- _Task_
Every line in the entries that holds "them" should be identified and copied.

- _Dataset content_
........

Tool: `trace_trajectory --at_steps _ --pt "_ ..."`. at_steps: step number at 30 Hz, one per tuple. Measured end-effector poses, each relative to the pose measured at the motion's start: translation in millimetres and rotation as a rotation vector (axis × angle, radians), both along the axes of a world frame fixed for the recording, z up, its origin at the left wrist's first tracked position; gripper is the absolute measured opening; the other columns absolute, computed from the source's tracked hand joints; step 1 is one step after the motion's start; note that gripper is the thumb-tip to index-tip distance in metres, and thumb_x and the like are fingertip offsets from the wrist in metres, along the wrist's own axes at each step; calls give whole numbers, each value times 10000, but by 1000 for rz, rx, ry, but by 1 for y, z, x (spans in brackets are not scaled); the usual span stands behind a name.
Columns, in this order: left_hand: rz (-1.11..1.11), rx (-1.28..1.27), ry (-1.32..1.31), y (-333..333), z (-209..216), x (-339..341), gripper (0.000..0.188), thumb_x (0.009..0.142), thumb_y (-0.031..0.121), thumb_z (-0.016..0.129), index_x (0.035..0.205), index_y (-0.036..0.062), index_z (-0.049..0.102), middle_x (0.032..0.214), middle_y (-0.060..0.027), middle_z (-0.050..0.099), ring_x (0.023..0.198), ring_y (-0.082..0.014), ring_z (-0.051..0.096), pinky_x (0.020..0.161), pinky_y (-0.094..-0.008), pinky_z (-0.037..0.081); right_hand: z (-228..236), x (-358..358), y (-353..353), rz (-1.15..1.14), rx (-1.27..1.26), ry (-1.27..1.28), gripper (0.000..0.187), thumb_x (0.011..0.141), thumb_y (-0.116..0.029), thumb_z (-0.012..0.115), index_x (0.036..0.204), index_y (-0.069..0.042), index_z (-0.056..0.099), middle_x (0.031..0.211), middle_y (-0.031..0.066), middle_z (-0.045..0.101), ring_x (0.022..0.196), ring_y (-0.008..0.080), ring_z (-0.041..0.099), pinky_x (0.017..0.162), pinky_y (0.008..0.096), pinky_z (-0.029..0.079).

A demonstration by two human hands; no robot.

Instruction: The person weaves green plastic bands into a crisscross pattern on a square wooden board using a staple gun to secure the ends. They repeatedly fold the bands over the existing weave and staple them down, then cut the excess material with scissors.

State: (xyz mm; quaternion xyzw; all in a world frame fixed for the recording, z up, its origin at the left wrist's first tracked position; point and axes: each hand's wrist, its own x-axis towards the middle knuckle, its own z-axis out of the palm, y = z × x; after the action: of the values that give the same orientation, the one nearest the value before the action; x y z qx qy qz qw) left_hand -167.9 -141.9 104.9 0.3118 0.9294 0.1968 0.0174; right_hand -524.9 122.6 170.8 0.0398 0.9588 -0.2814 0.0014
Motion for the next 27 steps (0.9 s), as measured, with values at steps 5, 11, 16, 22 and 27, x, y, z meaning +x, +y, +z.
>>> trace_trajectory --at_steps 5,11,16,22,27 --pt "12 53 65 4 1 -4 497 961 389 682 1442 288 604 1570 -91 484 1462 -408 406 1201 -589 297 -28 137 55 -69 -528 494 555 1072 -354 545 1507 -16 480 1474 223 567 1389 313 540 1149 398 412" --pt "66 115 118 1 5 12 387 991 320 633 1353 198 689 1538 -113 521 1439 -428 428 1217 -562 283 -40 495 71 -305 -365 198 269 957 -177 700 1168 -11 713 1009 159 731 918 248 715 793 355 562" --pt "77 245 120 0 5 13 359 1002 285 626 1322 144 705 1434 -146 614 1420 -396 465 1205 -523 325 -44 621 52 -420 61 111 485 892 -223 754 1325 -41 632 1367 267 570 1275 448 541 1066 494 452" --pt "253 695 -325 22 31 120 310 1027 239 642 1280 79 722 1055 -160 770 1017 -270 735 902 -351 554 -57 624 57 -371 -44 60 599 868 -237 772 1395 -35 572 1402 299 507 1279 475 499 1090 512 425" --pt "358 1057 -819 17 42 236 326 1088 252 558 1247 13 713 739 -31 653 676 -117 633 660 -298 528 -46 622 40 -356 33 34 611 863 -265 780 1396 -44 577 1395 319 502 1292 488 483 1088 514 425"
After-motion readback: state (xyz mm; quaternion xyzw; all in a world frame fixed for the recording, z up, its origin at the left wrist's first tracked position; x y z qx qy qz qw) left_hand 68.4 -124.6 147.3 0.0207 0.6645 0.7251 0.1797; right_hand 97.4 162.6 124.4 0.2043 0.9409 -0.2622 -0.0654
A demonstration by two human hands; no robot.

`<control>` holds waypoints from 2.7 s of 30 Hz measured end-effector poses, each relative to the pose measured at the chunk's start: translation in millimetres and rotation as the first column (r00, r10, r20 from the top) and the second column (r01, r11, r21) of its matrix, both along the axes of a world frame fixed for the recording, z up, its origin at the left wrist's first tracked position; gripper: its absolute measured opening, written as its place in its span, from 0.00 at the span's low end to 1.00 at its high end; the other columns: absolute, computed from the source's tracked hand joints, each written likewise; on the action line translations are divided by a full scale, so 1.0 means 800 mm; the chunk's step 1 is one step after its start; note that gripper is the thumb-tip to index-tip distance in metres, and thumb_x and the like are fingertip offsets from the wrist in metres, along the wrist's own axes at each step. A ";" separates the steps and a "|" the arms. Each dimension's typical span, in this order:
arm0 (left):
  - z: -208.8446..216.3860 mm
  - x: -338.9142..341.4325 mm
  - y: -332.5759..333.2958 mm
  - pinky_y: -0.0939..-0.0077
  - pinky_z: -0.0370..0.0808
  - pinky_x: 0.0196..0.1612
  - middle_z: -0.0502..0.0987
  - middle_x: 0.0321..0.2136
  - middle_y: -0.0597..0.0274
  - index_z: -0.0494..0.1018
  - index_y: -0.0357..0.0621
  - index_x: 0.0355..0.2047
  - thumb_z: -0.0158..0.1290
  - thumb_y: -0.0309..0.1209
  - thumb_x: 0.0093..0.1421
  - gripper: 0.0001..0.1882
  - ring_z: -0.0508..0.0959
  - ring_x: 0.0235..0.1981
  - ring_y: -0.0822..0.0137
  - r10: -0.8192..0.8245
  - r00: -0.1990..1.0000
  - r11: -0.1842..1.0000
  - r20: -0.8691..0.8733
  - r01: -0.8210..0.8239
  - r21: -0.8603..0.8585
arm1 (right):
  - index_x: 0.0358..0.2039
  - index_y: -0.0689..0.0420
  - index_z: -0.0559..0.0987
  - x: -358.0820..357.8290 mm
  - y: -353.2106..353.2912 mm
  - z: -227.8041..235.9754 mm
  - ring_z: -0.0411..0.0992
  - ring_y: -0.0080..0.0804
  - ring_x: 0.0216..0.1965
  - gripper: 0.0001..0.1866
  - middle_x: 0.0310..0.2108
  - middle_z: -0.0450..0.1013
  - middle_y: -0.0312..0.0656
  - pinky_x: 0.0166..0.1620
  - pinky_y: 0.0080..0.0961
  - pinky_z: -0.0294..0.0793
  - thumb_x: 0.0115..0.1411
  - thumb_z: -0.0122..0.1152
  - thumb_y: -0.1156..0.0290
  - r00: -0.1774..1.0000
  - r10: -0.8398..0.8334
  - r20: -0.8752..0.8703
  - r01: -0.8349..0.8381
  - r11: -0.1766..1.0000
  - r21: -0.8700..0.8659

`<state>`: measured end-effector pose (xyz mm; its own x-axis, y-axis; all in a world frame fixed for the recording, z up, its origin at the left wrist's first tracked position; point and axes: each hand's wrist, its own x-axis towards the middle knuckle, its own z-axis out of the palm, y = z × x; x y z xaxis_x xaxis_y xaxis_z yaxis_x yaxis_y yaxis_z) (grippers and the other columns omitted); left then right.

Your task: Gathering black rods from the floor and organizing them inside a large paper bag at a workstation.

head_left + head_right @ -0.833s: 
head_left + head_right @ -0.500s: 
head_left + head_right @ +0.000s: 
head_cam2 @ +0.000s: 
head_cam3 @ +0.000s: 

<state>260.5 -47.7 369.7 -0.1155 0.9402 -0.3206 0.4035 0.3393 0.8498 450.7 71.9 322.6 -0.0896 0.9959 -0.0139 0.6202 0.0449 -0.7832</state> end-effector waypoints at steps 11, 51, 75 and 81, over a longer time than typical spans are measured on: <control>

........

- _Problem solution_
Instruction: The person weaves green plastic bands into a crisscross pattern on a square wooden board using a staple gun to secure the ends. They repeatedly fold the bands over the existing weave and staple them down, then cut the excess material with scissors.
Your task: Gathering black rods from the floor and organizing them inside a large paper bag at a workstation.

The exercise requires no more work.